14 de maio de 2020 | 20h44
Num momento único e terrível para o sistema da música ao vivo no mundo todo, e quando artistas procuram formas de se comunicar com os fãs, a banda apresentou uma novidade: o vídeo mostra o “ponto de vista Hermanos”, ou seja, a câmera, de cima do palco ou no solo, fica apontada o tempo todo para a plateia, para “los fãs”, num tipo de homenagem que ganha novos significados nos tempos em que vivemos.
O vídeo, agora disponível no canal oficial da banda, mas transmitido ao vivo com um chat, criando uma espécie de festa entre pessoas conectadas de diversos locais, mostra a cerca de 1h30 do disco gravado, interpolada com imagens, em shows nas 11 cidades pelas quais a banda passou em 2019. É uma hora e meia de faces, cantando emocionadas uma hora e meia de músicas que (já ficou claro) marcaram uma geração de brasileiros, talvez a última geração de amantes da música tão centralizada por uma banda de rock nacional, cria deste solo
Com O Vencedor, Marcelo Camelo aponta o microfone e o público canta, vibrante, os primeiros versos de uma música que preconiza um tipo de otimismo melancólico, signo de uma geração, transformado em música: “Olha lá, quem acha que perder / É ser menor na vida / Olha lá, quem sempre quer vitória / E perde a glória de chorar / Eu que já não quero mais ser um vencedor / Levo a vida devagar pra não faltar amor”. Com Primeiro Andar, A Outra, Pois É, Sentimental, a banda arranca um riacho de lágrimas desgarradas de rostos às vezes mais jovens do que as músicas, marcas de uma idade em que sofrer por amor é regra, e não exceção.
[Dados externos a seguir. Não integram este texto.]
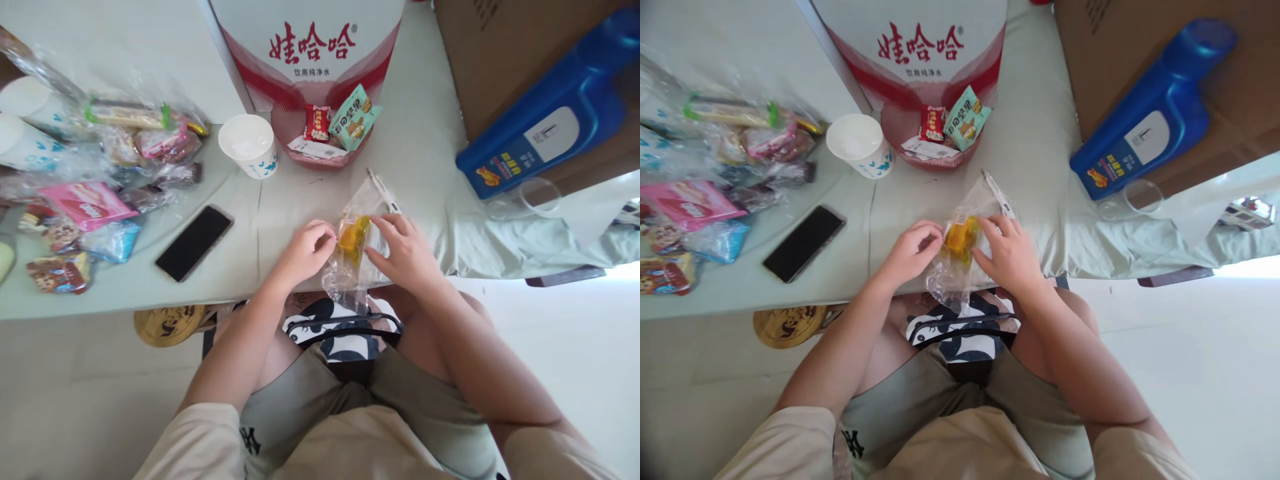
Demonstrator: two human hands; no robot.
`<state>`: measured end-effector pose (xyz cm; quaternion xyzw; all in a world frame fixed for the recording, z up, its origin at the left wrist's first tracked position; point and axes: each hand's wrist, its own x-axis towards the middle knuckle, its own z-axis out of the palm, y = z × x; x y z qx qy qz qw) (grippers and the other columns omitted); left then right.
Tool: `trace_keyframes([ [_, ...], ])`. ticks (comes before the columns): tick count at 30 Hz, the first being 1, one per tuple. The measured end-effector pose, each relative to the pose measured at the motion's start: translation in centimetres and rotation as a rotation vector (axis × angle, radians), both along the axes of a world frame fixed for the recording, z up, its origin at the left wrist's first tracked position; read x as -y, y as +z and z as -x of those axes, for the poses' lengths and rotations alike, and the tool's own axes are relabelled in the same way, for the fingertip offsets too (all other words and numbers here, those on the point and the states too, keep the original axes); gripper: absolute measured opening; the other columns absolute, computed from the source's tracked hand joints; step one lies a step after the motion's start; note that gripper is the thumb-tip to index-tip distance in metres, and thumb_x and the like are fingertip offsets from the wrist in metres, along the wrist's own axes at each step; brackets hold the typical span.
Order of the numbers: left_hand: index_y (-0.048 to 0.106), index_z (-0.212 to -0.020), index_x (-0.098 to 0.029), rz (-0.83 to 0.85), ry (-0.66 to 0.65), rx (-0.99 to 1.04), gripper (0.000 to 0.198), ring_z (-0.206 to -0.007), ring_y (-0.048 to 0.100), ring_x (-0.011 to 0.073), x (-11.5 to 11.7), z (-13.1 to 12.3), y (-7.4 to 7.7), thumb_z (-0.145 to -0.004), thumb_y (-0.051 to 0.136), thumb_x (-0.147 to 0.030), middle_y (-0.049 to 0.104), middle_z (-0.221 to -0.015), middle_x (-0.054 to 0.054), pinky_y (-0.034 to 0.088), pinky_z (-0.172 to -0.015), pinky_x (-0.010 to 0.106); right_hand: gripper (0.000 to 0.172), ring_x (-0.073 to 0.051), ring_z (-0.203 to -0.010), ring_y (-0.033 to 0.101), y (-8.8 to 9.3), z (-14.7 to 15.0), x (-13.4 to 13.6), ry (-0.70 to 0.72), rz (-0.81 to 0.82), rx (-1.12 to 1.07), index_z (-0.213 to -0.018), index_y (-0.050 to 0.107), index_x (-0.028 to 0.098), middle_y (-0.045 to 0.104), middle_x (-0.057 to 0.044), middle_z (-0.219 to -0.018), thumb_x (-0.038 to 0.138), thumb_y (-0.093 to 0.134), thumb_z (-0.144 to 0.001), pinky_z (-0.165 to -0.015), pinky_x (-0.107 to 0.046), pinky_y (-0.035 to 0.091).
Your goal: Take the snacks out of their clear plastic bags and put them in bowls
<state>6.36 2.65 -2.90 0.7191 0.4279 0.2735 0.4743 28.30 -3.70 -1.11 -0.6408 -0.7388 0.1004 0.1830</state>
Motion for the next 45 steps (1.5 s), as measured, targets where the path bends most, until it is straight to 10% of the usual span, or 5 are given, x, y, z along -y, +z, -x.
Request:
trace_keyframes([
  [7,0.05,-0.077,-0.02,0.715,0.306,0.642,0.02,-0.083,0.073,0.0202,-0.5,-1.1,1.8,-0.072,0.063,-0.034,0.073,-0.088,0.004,0.055,-0.065,0.028,0.068,-0.031,-0.128,0.059,-0.9,1.7,-1.9,0.096,0.133,-0.315,-0.147,0.047,0.021,0.059,-0.015,-0.142,0.035,0.067,-0.084,-0.104,-0.048,0.051],
  [16,0.047,-0.067,-0.02,0.642,0.791,0.631,0.011,-0.044,0.055,0.0084,-3.5,2.7,1.0,-0.074,0.053,-0.026,0.056,-0.056,-0.003,0.026,-0.039,0.02,0.044,-0.027,-0.097,0.069,-0.8,2.5,-2.3,-0.116,-0.063,-0.431,-0.125,0.067,0.024,0.068,-0.012,-0.108,0.05,0.062,-0.09,-0.092,-0.047,0.056],
  [26,0.051,-0.065,-0.019,0.575,0.437,0.561,0.019,-0.043,0.057,0.0105,-3.9,3.5,1.1,-0.075,0.06,-0.032,0.069,-0.067,0.004,0.021,-0.04,0.022,0.071,-0.032,-0.122,0.06,6.2,1.8,-10.5,-0.173,-0.342,-0.35,-0.147,0.04,0.023,0.059,-0.018,-0.133,0.048,0.065,-0.085,-0.092,-0.049,0.055],
  [33,0.045,-0.067,-0.019,0.919,-0.186,0.646,0.035,-0.054,0.07,0.0224,-2.8,4.9,2.9,-0.058,0.069,-0.043,0.078,-0.101,0.014,0.007,-0.041,0.021,0.088,-0.029,-0.151,0.034,0.0,2.5,-5.3,0.218,-0.047,-0.504,-0.157,0.018,0.03,0.033,-0.016,-0.163,0.056,0.063,-0.085,-0.115,-0.053,0.038],
  [45,0.036,-0.067,-0.02,0.857,0.027,0.626,0.041,-0.04,0.059,0.0167,-3.1,4.9,2.5,-0.059,0.066,-0.047,0.077,-0.092,0.013,0.005,-0.04,0.021,0.056,-0.02,-0.095,0.065,-0.8,3.2,-4.1,0.293,0.536,-0.901,-0.127,0.057,0.021,0.067,-0.005,-0.099,0.045,0.071,-0.078,-0.083,-0.035,0.053],
])
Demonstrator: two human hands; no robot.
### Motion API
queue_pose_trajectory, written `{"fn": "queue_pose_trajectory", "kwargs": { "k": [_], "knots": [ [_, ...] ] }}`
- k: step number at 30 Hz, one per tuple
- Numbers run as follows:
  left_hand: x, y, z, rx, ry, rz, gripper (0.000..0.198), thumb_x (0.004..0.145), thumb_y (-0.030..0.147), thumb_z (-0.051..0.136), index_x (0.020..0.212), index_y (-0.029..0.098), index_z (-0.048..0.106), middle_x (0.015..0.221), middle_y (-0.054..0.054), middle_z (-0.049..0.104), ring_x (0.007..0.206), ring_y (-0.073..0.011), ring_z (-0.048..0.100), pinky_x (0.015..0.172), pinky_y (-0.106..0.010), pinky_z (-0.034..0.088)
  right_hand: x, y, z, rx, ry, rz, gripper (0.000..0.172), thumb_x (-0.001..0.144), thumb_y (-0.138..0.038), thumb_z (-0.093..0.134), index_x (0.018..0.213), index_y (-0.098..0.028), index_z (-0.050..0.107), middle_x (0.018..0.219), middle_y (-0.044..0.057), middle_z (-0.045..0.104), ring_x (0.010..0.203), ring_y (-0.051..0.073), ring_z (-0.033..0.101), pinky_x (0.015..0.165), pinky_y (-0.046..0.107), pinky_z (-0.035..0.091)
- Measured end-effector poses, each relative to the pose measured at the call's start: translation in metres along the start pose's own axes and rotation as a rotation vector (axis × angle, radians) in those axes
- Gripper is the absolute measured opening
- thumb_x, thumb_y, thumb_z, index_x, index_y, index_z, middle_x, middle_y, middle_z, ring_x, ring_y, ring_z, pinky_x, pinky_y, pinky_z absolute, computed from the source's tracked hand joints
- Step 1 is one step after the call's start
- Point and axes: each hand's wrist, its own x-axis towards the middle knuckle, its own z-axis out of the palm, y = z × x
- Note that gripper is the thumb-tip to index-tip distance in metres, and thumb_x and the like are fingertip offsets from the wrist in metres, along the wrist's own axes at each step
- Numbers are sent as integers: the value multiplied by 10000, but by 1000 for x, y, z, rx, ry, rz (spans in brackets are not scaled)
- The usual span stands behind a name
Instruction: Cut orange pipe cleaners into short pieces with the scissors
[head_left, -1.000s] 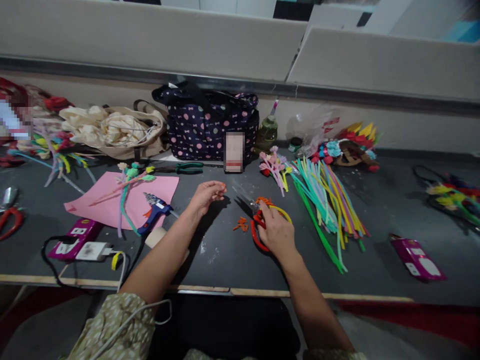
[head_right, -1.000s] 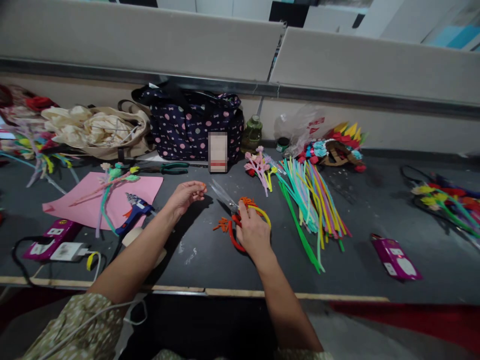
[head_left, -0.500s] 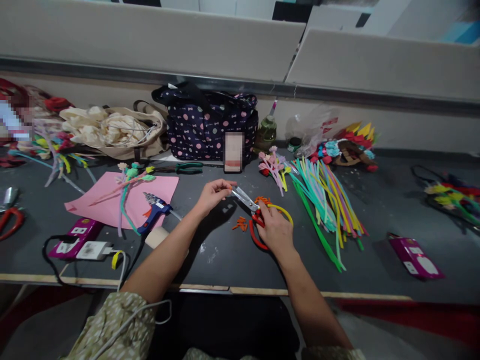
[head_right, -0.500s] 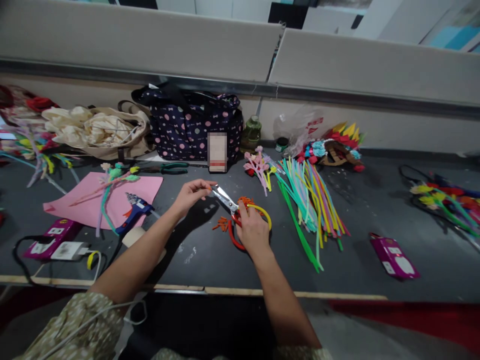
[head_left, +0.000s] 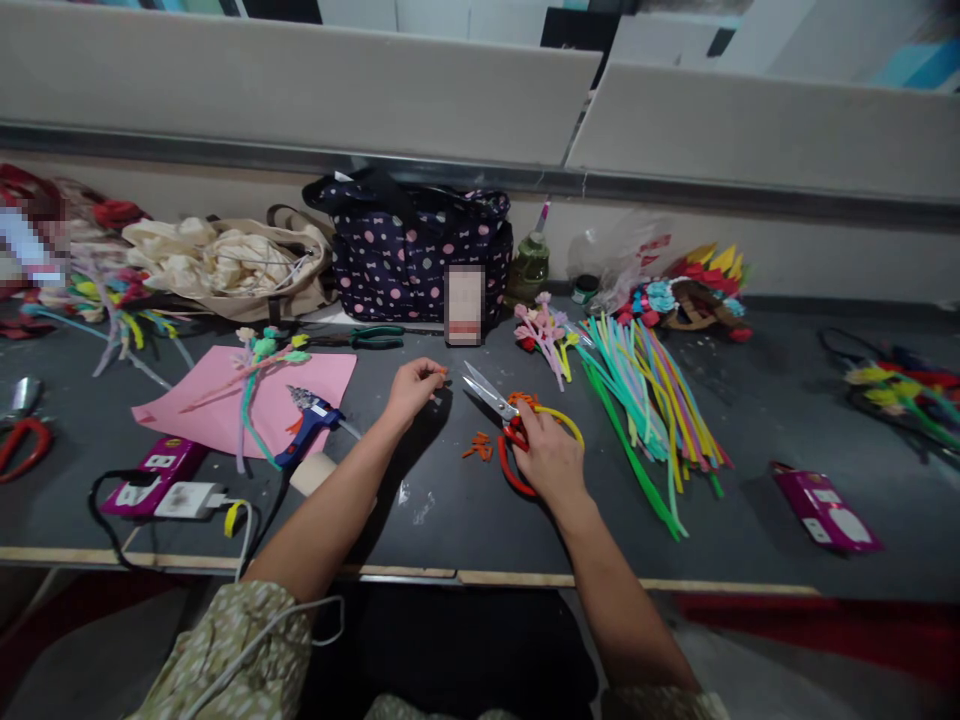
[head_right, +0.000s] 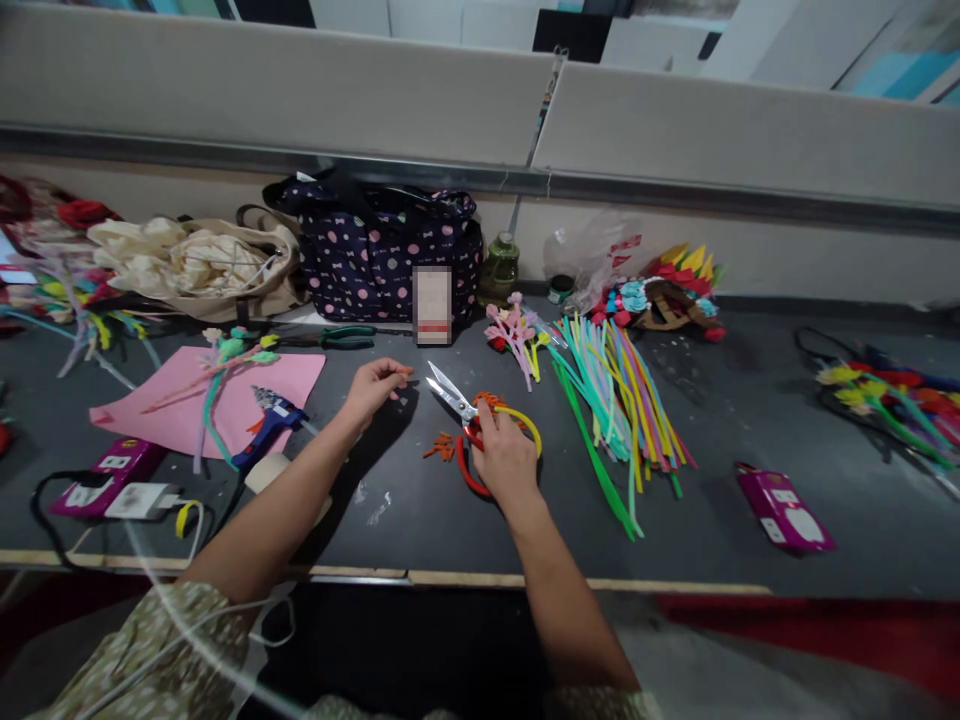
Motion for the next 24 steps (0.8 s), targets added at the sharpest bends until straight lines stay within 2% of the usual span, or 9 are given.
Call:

De Onde Vem a Calma é nomeada pelos fãs de “Evangelho Segundo São Camelo”, e uma série de canções do primeiro disco recupera das entranhas do início dos anos 2000 (parece, agora, cinco mil anos atrás) as batidas aceleradas descendentes do indie rock de guitarras do século passado.
Os mal humorados podem encarar o vídeo, uma “live” sem a presença dos músicos (embora Rodrigo Barba e Bruno Medina estivessem participando do chat no Youtube), como algo frio num tempo em que a comunicação direta com os fãs poderia, sei lá, oferecer algum alívio. Por outro lado, também é interessante notar como a banda parece gostar de fato dos fãs. “Claro que a peça central disso tudo são vocês, ano após ano, e agora enchendo estádios”, diz Camelo a certa altura, genuinamente impressionado. “Um sonho que a gente jamais ousou sonhar, como disse o Bruno.”
No chat, os fãs tentaram fazer subir a hashtag #LH2021, pedindo uma nova turnê da banda no ano que vem, quando, aparentemente, todos esperam poder retornar a shows e aglomerações. Ano passado, o Los Hermanos lançou Corre Corre, a primeira música inédita em 14 anos, mas a verdade é que nem mesmo os mais apaixonados esperam de fato uma reunião completa da banda.
O assunto política surgiu aqui e ali no chat, com a maioria dos participantes pedindo a saída do presidente e azucrinando os eventuais “bolsominions” que apareceram.
Nada que atrapalhe um pensamento que essa “live” desperta. Assim como o excelente disco Gil Baiana Ao Vivo Em Salvador, lançado no fim de abril, gravações ao vivo assim demonstram algo que escapou por entre nossos dedos sem ninguém perceber. A música ao vivo foi negada aos habitantes da Terra, de uma hora para a outra, e neste dia 14 de maio ninguém sabe exatamente qual é o futuro dela no mundo. Quando é que bandas, técnicos de som e de luz, produtores, e simplesmente fãs poderão novamente se aglomerar em frente a um palco para criar ali um tipo de movimentação cósmica, a cada momento inédita, visto que sempre diferente uma da outra? Mas ao mesmo tempo igual? O poder da música ao vivo foi contaminado pela covid-19, e por enquanto, sofremos, pois não há previsão de cura.